Source material:
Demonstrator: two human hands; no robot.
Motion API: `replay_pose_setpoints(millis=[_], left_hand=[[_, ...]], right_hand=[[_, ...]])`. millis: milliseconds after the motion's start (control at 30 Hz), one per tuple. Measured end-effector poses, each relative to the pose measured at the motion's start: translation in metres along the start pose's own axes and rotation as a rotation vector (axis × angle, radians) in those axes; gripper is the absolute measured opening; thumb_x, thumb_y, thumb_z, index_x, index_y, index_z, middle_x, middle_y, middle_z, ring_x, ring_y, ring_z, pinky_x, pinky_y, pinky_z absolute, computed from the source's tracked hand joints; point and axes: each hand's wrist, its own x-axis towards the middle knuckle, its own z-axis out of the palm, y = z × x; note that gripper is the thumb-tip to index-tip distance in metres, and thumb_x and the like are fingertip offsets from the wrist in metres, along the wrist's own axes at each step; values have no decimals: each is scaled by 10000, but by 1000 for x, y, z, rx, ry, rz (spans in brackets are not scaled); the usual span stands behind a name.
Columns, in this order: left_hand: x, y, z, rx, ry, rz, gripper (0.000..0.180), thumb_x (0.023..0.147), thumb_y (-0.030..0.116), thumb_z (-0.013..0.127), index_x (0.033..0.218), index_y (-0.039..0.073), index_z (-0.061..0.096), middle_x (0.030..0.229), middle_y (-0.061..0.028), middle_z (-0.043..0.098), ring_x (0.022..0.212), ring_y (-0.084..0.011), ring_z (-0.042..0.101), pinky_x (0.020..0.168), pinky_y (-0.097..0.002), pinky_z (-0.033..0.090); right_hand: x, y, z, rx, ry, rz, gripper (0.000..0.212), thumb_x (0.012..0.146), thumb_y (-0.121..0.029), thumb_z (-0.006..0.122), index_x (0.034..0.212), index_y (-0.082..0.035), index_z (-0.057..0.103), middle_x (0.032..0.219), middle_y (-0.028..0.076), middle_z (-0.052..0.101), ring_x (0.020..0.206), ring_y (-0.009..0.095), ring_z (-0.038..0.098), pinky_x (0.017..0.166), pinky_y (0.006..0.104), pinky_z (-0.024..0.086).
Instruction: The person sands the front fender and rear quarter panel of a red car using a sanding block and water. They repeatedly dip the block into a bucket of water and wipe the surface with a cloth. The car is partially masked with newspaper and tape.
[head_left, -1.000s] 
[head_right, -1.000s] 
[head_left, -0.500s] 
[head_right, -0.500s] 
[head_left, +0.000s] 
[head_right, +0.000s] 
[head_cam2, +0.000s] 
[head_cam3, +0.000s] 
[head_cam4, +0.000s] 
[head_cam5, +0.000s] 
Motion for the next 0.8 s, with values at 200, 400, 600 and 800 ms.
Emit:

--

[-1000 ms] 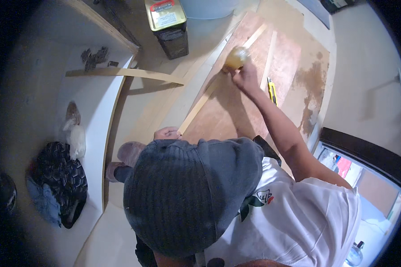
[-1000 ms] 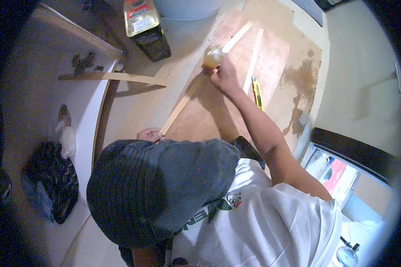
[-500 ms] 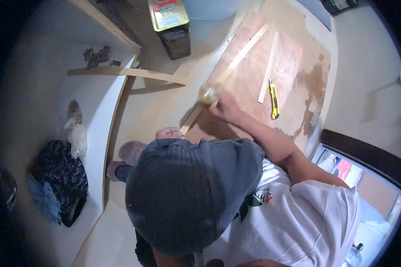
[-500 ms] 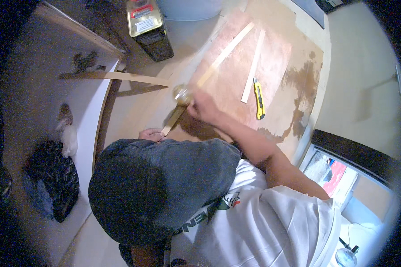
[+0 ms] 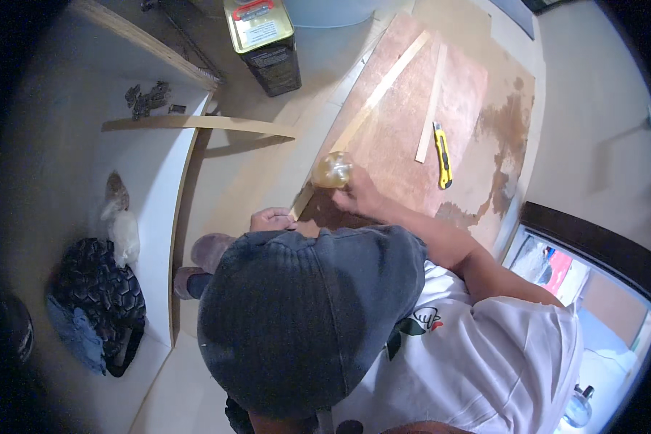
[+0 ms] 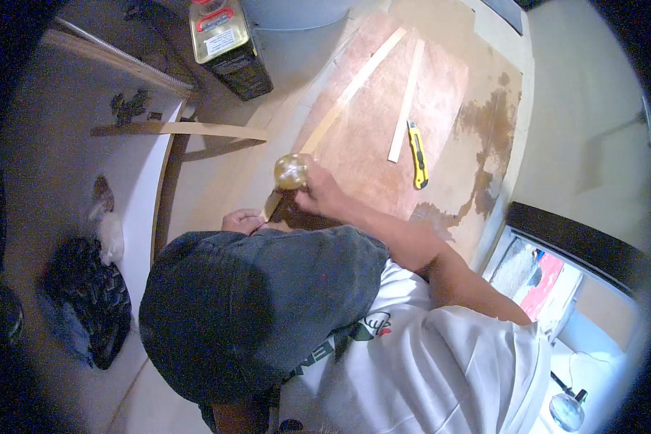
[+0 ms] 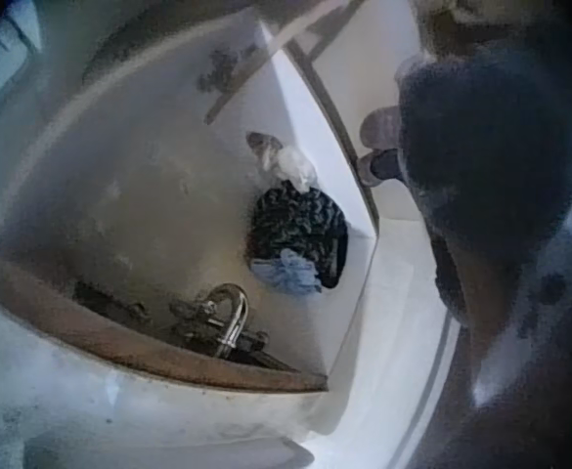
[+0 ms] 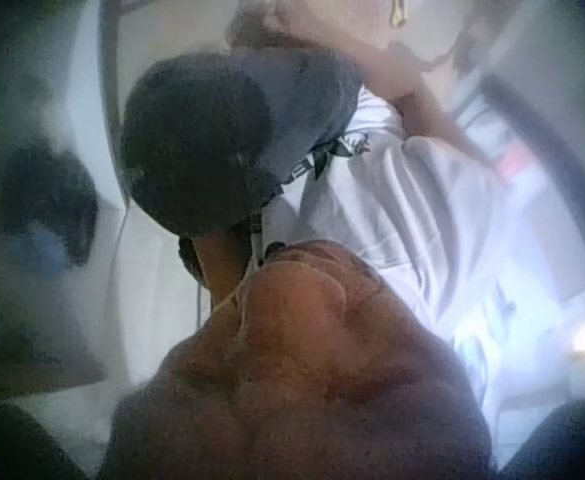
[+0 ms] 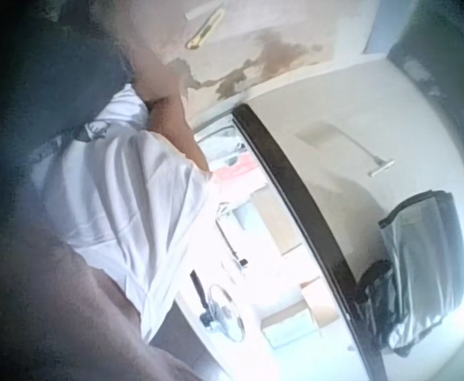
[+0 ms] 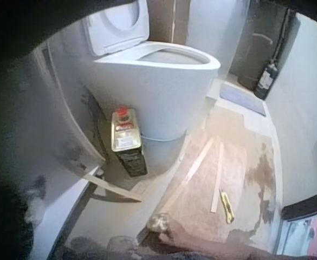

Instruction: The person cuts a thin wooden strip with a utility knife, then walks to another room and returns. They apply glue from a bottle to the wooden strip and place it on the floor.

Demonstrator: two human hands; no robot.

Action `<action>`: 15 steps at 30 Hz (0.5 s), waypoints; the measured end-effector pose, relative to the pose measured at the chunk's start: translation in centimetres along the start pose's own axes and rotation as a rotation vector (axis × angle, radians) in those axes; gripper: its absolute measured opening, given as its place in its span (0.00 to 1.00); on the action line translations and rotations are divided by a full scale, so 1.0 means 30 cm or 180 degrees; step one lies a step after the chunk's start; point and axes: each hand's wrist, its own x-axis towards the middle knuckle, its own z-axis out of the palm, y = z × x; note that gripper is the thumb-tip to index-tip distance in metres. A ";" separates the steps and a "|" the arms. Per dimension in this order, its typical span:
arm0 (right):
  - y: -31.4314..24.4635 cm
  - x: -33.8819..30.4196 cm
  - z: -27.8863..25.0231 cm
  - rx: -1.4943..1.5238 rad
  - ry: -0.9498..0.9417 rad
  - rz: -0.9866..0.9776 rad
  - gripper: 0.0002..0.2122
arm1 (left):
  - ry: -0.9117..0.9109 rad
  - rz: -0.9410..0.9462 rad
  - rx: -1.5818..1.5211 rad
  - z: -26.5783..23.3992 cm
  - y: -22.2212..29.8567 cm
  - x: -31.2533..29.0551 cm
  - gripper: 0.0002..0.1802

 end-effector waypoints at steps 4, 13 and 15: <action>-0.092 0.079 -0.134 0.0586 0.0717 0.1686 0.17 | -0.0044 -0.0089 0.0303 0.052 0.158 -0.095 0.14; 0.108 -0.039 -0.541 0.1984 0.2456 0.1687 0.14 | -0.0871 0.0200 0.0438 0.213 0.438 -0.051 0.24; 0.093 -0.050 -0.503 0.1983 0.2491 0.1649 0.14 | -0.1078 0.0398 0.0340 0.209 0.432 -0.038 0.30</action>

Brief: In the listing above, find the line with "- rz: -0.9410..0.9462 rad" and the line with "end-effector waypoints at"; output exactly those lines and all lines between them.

Exercise response:
  - rz: -0.9410..0.9462 rad
  - rx: -1.5818..1.5211 rad
  - z: -26.5783..23.3992 cm
  - y: -22.2212..29.8567 cm
  - x: -31.2533..29.0551 cm
  - gripper: 0.0002..0.1802

 end-effector waypoints at steps 4, 13 and 15: <action>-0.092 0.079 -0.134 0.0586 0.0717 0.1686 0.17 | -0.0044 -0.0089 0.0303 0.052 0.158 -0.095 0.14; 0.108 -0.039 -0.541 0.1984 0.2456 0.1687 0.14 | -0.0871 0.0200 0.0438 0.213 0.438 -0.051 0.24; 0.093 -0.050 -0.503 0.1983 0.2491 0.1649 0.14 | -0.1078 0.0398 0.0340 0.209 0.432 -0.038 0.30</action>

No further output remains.